Situés dans les bois à l’extrémité du domaine, ces anciens aménagements hydrauliques ont été démolis en 2021. | AIC Ingénieurs Conseils
Un chantier «délicat» est en passe de débuter dans la forêt située à l’est du Château d’Hauteville, à Saint-Légier-La Chiésaz. «Travailler là-bas ne sera pas évident», prévient Nicolas Delachaux, architecte responsable de la réhabilitation de ce domaine, propriété depuis 2019 de l’Université Pepperdine. «Le site est en pente, difficilement accessible et il s’agira de minimiser l’impact de cette intervention.» L’objectif des travaux? Le réaménagement du ruisseau de la Scie.
Passant sous l’autoroute A9 avant de ressortir dans cette zone boisée, cet affluent de l’Ognona a une importance historique. Et pour cause, depuis le XVIIe siècle au moins, une partie de son eau est déviée en direction d’un bassin situé à quelques pas en aval. Une retenue hydraulique qui a jadis permis d’alimenter un moulin aujourd’hui disparu, avant de devenir un bassin d’agrément propice aux promenades. «On y voit d’ailleurs des vestiges de ce qui a été un pavillon romantique», précise Nicolas Delachaux.
Il y a quatre ans, ces aménagements hydrauliques séculaires ont été victimes de pluies hivernales. «En janvier 2021, une énorme crue a complètement détruit la prise d’eau qui permettait d’alimenter le bassin», explique l’architecte. Les berges du ruisseau lui-même ont aussi été détériorées par cet événement, perdant en stabilité. «L’eau s’est frayée un chemin différent et des arbres sont tombés.»
Pour la vie sexuelle des salamandres
Les travaux projetés visent donc principalement à renforcer ces rives sur une soixantaine de mètres. «Le but est de permettre aux étudiants de faire leur jogging en toute sécurité.» Autre objectif: rétablir l’amenée d’eau vers le bassin. Car ce dernier, qui ne se remplit désormais qu’au gré des pluies, est considéré comme un «biotope d’importance régionale». Il abrite notamment des tritons palmés et des salamandres tachetées, dont le succès de la reproduction est lié à une alimentation permanente en eau.
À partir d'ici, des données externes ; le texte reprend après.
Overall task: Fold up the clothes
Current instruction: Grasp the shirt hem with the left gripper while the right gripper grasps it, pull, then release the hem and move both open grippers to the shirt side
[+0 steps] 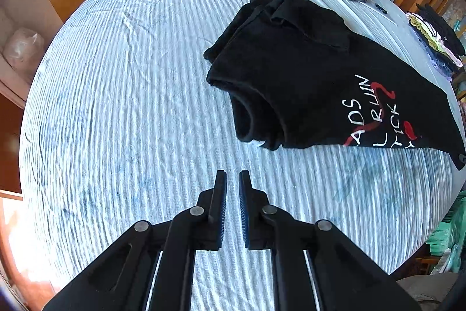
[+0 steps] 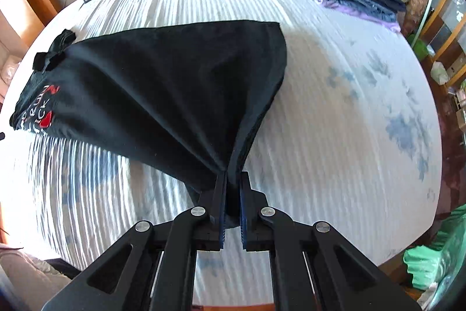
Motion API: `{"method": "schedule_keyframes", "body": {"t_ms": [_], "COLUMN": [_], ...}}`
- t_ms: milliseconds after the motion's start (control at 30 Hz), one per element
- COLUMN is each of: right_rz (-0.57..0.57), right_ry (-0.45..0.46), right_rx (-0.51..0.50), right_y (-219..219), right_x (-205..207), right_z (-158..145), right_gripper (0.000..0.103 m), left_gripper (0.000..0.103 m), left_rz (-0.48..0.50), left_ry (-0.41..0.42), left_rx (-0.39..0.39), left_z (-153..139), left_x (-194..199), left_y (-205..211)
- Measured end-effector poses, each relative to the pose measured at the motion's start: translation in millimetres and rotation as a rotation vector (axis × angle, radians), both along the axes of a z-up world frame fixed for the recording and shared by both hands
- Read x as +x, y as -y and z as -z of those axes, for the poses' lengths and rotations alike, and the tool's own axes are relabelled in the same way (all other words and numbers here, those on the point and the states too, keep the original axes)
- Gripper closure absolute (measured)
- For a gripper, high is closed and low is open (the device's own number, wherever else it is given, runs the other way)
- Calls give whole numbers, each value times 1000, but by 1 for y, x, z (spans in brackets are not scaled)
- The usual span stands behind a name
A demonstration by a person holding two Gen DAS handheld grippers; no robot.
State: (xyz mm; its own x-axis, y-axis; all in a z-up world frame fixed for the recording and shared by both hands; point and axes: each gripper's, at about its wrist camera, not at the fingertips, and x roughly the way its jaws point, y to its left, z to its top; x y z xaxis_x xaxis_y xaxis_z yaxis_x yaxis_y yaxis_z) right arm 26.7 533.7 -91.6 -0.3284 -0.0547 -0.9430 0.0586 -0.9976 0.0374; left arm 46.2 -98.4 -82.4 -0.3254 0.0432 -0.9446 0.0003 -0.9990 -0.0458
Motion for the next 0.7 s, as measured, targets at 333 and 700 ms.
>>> {"method": "schedule_keyframes", "body": {"t_ms": [333,700], "right_rz": [107,-182], "right_ry": [-136,-181], "right_rx": [65,-81], "right_y": [-13,83], "right_x": [8,-88], "right_z": [-52,-53], "right_gripper": [67,67], "left_gripper": [65,41], "left_rz": [102,141], "left_ry": [-134,-85], "left_rx": [63,-11], "left_z": [-33,11], "left_x": [-31,-136], "left_y": [-12,-63]}}
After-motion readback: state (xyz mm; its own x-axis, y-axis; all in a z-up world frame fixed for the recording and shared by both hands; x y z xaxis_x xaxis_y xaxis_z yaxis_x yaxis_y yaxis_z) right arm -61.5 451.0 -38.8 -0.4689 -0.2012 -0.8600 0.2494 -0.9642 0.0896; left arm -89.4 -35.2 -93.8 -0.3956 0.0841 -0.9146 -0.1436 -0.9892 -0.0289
Le chantier nécessitera le défrichement temporaire d’une surface de 600 mètres carrés, soit l’abattage de trois arbres matures et une dizaine de ligneux de taille moyenne. Les travaux de renforcement du ruisseau sont à la charge de la Commune de Blonay-Saint-Légier. Leur coût est estimé à près de 240’000 francs. La réfection de la prise d’eau, chiffrée à 18’500 francs, sera quant à elle financée par l’Université Pepperdine. Le projet est à l’enquête publique jusqu’à lundi.